Using the data beneath this instruction, retype only the lines from the one that contains "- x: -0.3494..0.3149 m" down to the one that contains "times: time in", both included, exactly as they appear.

Records from a collection:
BEGIN

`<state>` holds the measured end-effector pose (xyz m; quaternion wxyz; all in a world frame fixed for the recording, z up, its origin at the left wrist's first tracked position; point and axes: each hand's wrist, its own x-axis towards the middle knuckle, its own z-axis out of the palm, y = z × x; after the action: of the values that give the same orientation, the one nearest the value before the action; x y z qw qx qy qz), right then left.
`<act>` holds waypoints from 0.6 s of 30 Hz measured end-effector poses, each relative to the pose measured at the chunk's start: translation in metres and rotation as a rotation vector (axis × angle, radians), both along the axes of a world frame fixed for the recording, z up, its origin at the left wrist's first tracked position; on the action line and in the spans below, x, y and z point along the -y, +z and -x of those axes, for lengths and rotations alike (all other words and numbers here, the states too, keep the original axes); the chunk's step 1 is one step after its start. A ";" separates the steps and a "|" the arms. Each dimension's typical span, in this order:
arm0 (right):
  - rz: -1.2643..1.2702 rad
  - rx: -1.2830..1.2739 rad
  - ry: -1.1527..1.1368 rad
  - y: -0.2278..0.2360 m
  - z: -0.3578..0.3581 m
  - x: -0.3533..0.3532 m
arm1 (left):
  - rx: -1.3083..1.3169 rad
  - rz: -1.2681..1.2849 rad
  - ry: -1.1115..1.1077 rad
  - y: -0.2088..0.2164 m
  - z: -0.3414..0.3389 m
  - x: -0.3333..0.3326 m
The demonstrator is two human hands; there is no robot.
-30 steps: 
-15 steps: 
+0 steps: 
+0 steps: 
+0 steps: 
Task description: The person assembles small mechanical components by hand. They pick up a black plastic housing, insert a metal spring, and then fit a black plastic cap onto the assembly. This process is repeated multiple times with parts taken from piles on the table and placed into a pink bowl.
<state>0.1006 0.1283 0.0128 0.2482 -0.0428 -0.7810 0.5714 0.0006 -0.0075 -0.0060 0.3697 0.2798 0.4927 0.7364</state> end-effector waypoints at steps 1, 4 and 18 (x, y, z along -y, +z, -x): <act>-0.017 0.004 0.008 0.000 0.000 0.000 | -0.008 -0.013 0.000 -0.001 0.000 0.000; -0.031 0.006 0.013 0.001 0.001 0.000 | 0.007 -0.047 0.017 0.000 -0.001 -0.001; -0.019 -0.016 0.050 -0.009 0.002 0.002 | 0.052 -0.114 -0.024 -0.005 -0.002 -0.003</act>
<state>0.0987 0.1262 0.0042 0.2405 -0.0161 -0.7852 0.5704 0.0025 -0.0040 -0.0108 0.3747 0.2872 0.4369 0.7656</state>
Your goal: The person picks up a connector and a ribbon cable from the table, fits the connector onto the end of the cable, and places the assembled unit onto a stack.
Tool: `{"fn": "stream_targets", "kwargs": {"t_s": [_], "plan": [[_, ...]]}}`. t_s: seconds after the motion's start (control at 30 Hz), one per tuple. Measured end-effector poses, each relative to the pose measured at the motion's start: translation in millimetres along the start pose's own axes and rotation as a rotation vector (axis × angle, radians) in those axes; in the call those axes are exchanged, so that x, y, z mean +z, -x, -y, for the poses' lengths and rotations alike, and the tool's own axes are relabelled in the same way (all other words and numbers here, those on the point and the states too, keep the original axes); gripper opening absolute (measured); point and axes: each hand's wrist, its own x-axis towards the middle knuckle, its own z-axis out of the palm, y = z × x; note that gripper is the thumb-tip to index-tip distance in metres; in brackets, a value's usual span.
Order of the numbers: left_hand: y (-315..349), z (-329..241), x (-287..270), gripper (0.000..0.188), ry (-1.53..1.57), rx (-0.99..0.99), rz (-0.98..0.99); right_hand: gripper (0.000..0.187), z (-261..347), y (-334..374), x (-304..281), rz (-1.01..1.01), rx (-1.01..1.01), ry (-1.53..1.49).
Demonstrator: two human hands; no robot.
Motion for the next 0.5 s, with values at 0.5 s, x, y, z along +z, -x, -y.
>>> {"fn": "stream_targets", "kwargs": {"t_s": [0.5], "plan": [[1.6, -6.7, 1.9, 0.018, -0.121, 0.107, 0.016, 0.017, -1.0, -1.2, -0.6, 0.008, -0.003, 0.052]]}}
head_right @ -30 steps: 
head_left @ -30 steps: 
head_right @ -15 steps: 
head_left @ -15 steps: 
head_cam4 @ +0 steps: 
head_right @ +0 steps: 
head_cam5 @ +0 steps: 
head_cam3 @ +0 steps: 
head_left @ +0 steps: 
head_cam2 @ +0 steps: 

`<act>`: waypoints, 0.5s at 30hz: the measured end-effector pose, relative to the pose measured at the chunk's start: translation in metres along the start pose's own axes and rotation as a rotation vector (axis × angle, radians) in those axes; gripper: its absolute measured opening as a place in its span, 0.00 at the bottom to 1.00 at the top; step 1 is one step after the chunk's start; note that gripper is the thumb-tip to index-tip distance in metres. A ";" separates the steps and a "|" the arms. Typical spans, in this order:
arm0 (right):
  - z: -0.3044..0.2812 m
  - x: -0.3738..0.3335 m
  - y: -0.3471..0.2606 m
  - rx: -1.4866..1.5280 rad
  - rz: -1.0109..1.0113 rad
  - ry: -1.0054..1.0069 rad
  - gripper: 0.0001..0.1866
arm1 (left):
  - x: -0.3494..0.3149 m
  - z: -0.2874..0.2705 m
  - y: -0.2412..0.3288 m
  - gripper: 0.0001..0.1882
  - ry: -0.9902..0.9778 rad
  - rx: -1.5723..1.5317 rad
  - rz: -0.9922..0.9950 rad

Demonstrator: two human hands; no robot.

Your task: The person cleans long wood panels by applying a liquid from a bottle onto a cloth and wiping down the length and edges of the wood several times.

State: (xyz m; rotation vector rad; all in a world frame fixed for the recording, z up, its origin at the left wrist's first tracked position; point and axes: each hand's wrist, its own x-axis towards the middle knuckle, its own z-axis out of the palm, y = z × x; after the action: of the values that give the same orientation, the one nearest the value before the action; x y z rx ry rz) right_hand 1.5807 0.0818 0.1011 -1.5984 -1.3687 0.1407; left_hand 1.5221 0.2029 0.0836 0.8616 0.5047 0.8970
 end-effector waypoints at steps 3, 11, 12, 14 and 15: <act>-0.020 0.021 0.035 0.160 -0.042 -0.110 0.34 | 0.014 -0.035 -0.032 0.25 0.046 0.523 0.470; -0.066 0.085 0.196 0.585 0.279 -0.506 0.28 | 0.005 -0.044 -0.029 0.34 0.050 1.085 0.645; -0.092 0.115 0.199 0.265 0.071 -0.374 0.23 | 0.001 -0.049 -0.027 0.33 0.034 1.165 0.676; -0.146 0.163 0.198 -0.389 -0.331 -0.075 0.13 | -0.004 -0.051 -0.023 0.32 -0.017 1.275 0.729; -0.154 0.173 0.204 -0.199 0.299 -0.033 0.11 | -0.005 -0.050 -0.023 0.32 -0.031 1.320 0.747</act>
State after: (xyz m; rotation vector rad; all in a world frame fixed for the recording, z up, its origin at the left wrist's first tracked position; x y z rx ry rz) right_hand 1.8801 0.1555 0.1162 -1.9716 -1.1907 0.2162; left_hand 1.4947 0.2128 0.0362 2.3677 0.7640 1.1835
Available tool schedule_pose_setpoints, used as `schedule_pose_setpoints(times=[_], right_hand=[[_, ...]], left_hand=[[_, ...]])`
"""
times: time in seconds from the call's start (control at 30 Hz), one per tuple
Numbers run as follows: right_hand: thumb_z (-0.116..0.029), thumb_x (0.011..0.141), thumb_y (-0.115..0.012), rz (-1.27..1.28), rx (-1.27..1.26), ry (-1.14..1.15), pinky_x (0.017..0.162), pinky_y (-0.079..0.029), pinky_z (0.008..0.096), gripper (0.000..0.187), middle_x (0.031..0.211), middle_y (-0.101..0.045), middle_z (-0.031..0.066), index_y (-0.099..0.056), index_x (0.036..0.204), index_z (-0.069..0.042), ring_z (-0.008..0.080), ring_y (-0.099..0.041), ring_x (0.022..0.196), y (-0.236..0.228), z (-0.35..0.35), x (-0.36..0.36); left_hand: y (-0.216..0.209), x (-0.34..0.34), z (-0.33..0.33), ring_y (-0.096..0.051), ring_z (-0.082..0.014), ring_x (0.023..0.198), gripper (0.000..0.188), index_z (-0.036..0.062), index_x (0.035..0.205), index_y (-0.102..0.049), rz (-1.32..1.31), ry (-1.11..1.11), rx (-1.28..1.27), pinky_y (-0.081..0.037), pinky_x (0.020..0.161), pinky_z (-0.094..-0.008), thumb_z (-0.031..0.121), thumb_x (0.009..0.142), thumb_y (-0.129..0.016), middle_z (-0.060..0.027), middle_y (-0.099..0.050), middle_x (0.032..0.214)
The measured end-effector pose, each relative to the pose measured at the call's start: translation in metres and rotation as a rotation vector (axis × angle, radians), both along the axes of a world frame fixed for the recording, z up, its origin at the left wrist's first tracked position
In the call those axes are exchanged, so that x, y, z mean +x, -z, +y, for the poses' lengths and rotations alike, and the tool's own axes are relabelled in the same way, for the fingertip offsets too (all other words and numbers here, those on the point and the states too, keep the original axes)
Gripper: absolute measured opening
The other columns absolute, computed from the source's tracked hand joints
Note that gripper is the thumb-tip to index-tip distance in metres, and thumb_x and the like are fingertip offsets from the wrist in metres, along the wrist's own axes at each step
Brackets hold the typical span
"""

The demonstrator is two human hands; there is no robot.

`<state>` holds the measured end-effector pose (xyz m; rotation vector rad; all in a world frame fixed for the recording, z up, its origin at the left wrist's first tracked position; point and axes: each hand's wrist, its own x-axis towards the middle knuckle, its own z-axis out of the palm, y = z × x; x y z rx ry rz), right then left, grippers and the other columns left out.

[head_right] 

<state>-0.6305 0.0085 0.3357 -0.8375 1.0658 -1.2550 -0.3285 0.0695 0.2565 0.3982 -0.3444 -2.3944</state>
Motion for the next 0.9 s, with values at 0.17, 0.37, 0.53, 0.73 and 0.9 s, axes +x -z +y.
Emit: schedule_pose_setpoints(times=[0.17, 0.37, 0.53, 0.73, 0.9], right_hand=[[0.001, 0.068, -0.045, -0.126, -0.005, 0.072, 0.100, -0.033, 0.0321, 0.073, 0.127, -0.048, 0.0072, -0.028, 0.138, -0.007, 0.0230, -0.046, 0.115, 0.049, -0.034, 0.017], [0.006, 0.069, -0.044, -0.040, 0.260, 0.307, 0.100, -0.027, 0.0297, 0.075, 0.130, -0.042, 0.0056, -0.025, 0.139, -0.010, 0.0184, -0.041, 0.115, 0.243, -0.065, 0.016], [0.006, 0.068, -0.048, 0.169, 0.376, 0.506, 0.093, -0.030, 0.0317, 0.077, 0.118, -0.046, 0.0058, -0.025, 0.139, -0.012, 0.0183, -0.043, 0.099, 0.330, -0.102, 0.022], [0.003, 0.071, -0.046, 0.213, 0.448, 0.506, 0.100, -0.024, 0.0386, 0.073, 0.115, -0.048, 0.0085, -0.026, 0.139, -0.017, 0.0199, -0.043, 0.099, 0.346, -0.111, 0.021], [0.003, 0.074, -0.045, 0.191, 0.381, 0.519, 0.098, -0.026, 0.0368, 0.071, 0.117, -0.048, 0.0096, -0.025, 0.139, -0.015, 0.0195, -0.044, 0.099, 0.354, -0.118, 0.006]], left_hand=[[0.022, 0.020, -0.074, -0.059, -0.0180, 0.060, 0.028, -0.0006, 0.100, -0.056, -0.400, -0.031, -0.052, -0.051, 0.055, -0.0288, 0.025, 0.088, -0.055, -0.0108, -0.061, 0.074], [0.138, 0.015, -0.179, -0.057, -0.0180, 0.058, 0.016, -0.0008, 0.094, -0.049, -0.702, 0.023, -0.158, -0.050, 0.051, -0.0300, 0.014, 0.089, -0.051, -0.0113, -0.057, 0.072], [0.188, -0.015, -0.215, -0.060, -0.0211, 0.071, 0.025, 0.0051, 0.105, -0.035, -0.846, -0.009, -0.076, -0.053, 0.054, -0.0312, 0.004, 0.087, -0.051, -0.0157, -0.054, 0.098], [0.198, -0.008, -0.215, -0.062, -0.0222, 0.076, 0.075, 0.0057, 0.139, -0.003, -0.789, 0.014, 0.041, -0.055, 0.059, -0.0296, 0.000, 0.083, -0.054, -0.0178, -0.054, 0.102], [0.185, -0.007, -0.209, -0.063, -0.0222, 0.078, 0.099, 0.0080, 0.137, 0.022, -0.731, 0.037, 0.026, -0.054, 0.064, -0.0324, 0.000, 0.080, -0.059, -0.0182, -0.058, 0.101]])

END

### SOLUTION TO THE EXERCISE
  - x: -0.3494..0.3149 m
  - z: -0.2874..0.2705 m
  - y: -0.2412..0.3288 m
  - gripper: 0.0001..0.1882
  - ry: -0.9902..0.9778 rad
  - rx: -1.5723..1.5317 rad
  - rz: -0.9922..0.9950 rad

Demonstrator: two human hands; no robot.

Your task: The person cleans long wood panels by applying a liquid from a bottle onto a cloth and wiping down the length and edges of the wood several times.

State: (xyz m; rotation vector rad; all in a world frame fixed for the recording, z up, its origin at the left wrist's first tracked position; point and axes: each hand's wrist, its own x-axis towards the middle knuckle, its own z-axis out of the palm, y = z × x; after the action: of the values that give the same orientation, the one nearest the value before the action; x y z rx ry rz) right_hand 1.5807 0.0818 0.1011 -1.5984 -1.3687 0.1407; left_hand 1.5221 0.2029 0.0836 0.8616 0.5047 0.8970
 end-effector waypoints at steps 3, 11, 12, 14 and 15: <act>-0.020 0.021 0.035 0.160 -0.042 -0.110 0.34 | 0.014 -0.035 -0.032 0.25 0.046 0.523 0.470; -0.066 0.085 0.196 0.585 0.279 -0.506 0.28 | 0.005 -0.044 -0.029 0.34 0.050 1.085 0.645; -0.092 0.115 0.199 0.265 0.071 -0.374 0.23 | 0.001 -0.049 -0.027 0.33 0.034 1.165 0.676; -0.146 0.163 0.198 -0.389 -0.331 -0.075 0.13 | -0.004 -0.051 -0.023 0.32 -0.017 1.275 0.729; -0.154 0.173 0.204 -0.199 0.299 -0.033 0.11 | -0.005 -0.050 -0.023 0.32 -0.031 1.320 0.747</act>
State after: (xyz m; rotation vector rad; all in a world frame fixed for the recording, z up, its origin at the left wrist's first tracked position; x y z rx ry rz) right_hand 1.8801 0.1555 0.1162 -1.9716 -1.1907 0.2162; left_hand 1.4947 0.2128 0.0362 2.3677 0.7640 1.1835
Available tool schedule_pose_setpoints, used as `schedule_pose_setpoints(times=[_], right_hand=[[_, ...]], left_hand=[[_, ...]])`
"""
times: time in seconds from the call's start (control at 30 Hz), one per tuple

There is no more to this exercise.